JM: Around 1980 I returned to London. Coming out of a retreat, it was quite a shock. Derek Bailey dragged me back into group improvised music. I didn't really want to get involved, but he was going through a slightly difficult patch and wanted a friendly face from the past. I eventually relented. It was all pretty unenjoyable actually, apart from a few gigs with Evan Parker and Barry Guy who's a very good bassist, and perhaps one Company tour. Improvised music seemed to have lost its vitality and a lot of the musicians seemed to be using it for their careers and posturing and posing.
I think group improvised music is one of the great forms of 20th Century music because it's so radical. It should be listened to live and not in an acute intellectual way. A lot of other music is quite absurdly intellectual.
PT: I heard a reference to your having been involved in a soundtrack with Michael Giles, King Crimson's first drummer?
JM: After a few rather dreary gigs with Derek I tried to get a few projects together, but nothing really came of it. In the early Eighties people seemed to be into doing their own thing and were not prepared to commit themselves to other people. So I developed a sort of pre-production type studio at home. Basically, I got involved in multi-tracking. It wasn't a natural thing for me. I bought a sequencer, did some sampling and one or two other bits and pieces. Mike Giles, David Cunningham and myself did the music for a film called 'Ghost Dance'. I also did the music for a sculpture film, one or two video pieces and a film called 'Eetc.'
I felt frustrated and distracted by the requirements of technology, they seemed to get in the way of the creative process. I did remain interested in the computer 16-track sequencer since once you learn the mechanics of it you can work very quickly. I was bored with the avant-garde and arts side of music really. I got into dance music and explored pure melody and rhythm. I've got disks full of music that never got anywhere; when I looked out into the music world in the early Eighties it just seemed like a pit of snakes. Very aggressive, strident (party-oriented) politics seemed to have seeped into the arts in general. I think it's still true to some extent.
From my own experience I'd say that musicians get treated badly by the film industry and paid even worse.
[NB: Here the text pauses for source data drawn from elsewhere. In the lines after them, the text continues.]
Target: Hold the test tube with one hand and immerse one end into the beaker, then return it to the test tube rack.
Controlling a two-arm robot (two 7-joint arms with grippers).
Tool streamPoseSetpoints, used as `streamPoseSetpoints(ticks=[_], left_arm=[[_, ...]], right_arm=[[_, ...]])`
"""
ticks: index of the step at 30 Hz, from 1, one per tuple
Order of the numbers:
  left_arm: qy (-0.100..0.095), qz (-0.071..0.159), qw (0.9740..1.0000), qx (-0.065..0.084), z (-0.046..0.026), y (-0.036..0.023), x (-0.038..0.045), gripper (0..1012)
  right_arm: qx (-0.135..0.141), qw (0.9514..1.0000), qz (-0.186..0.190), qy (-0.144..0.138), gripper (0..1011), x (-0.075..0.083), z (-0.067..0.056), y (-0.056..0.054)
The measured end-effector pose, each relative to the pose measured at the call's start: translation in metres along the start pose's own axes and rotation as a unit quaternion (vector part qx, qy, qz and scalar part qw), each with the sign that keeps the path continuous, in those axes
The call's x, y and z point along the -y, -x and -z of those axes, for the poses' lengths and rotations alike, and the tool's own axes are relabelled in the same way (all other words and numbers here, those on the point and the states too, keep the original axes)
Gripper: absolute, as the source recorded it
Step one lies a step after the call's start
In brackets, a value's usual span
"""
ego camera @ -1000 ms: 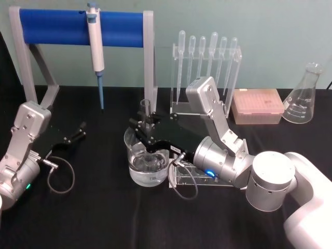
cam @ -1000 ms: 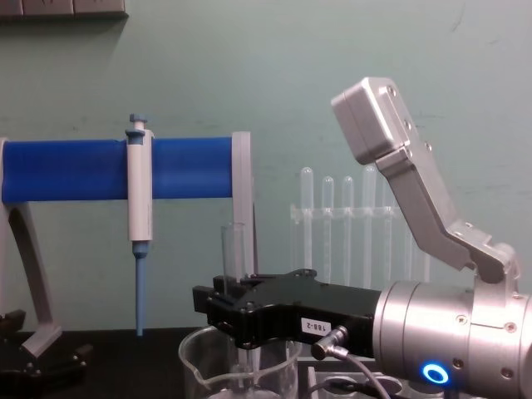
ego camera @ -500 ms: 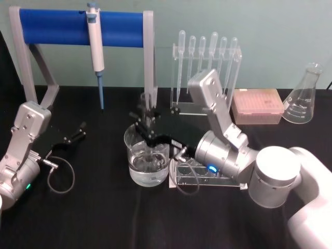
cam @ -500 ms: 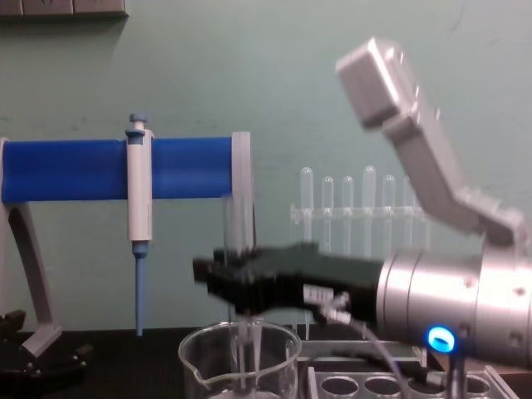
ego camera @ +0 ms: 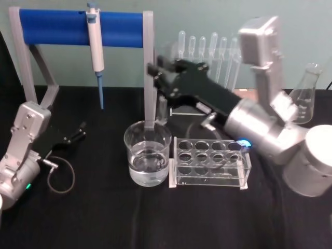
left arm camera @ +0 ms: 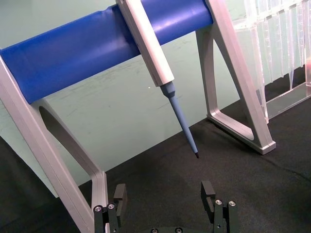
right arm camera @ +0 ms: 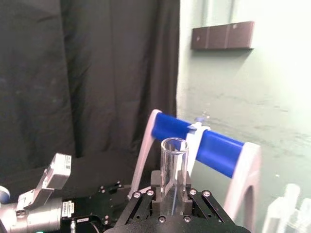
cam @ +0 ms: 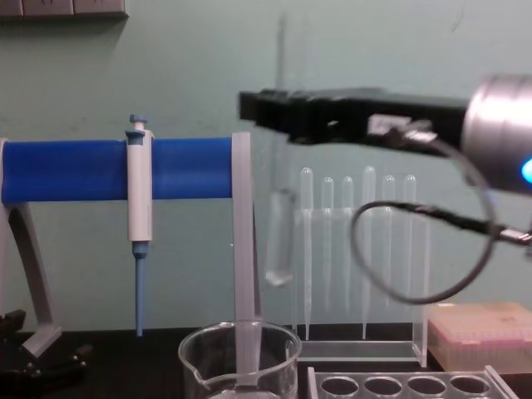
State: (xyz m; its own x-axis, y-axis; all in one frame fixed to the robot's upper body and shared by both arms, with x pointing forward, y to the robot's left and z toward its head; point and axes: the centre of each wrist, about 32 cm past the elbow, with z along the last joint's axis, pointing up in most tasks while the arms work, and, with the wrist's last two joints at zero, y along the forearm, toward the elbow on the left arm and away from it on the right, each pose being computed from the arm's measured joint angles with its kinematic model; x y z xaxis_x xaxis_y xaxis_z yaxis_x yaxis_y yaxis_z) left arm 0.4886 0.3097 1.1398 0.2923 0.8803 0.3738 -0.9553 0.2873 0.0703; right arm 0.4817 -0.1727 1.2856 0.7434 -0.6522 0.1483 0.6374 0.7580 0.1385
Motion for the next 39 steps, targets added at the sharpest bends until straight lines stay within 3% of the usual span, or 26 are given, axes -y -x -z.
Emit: streamPoseSetpoints(ticks=[3, 7, 15, 24, 39], left_arm=[[0.000, 0.000, 1.0000, 0.000, 0.0000, 0.0000, 0.0000, 1000], [0.000, 0.000, 1.0000, 0.000, 0.0000, 0.0000, 0.0000, 1000], [0.000, 0.000, 1.0000, 0.000, 0.0000, 0.0000, 0.0000, 1000], [0.000, 0.000, 1.0000, 0.000, 0.0000, 0.0000, 0.0000, 1000], [0.000, 0.000, 1.0000, 0.000, 0.0000, 0.0000, 0.0000, 1000]], right_arm=[[0.002, 0.9999, 0.015, 0.006, 233, 0.014, -0.007, 0.000], [0.004, 0.9991, 0.031, 0.028, 233, 0.030, -0.007, -0.001], [0.009, 0.9957, 0.056, 0.074, 233, 0.052, 0.012, -0.003], [0.005, 0.9935, 0.071, 0.089, 233, 0.054, 0.036, -0.007], [0.003, 0.9920, 0.073, 0.103, 233, 0.049, 0.060, -0.008]])
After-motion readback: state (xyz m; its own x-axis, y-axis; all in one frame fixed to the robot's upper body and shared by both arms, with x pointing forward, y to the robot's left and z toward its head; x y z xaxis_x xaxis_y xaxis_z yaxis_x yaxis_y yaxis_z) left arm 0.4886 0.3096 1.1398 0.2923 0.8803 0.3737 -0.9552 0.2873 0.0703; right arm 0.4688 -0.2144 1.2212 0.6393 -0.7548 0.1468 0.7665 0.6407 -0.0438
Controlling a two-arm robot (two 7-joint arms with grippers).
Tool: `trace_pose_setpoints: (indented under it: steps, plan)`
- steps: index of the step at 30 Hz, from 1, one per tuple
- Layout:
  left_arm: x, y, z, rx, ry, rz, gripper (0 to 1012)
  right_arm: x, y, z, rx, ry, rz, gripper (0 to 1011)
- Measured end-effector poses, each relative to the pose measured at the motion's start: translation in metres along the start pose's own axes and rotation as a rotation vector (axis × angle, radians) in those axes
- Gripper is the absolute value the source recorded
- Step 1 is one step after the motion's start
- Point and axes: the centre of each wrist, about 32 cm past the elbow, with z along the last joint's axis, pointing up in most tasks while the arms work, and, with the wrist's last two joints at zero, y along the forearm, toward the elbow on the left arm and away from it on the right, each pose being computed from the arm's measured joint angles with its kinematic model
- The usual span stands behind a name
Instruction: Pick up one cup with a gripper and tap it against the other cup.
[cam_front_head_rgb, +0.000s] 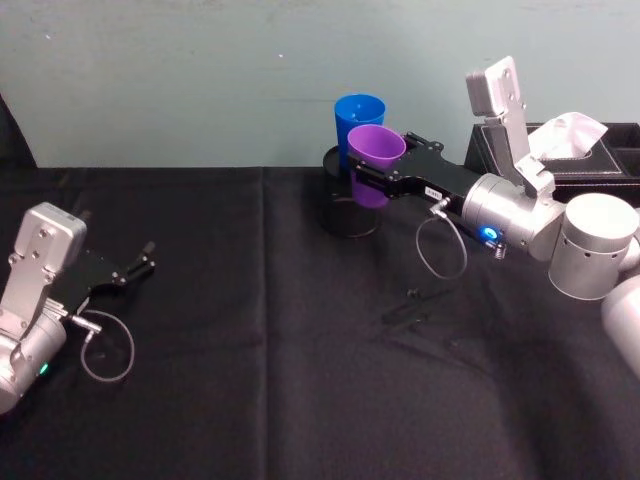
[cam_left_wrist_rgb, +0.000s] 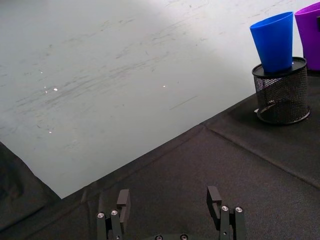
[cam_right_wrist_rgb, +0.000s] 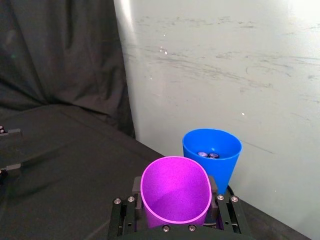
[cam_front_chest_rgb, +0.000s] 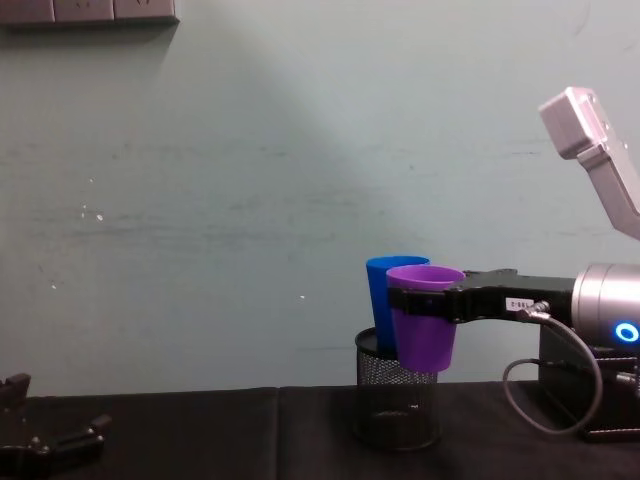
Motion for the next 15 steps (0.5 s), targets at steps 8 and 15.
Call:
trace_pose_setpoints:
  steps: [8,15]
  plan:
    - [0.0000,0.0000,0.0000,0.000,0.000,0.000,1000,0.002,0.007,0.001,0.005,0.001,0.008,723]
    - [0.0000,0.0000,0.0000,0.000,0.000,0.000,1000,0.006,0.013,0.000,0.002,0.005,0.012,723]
They get treated marginally; you're not part of the real process.
PT: Can you say something about your appearances in the Eighties? You were on a radio session with Evan Parker broadcast on BBC Radio 3, did some record sleeve designs and were on albums by Company and in a duo with Derek Bailey.
JM: Evan Parker asked me to do the radio session. The Quiet Violence album 'Requiem' (on the Impetus label) was recorded at my studio and I did the sleeve design. A Japanese musician friend of mine, his mother had just died and he wanted to make a record to commemorate her death. He got completely ripped off by the company in England. It was a very shameful piece of behaviour, really tacky small-time conning, the sort of thing you expect in the big hard commercial world but not in the avant-garde. I felt very badly for the guy but there wasn't much I could do about it. I designed three or four sleeves for Incus and one for John Russell's album 'Conceits' (on the Acta label). The album I did with Derek Bailey at my studio was recorded on a pair of stereo microphones. The sleeve was a bit of a disaster - the colour came out all wrong! The Company thing I really don't remember now.
PT: Do you still have your percussive equipment?
JM: I've got rid of nearly all of it. I sold a lot to get some money together to go to the States in 1989. I kept the sequencer and a few basic bits so that I could write music, but I don't do so. Throughout the Eighties I'd been swinging back and forth between painting and music. I don't play any music these days, I stopped about two years ago. I paint all the time now. I just work in the studio day and night, and live very reclusively. It's part of the territory of painting really.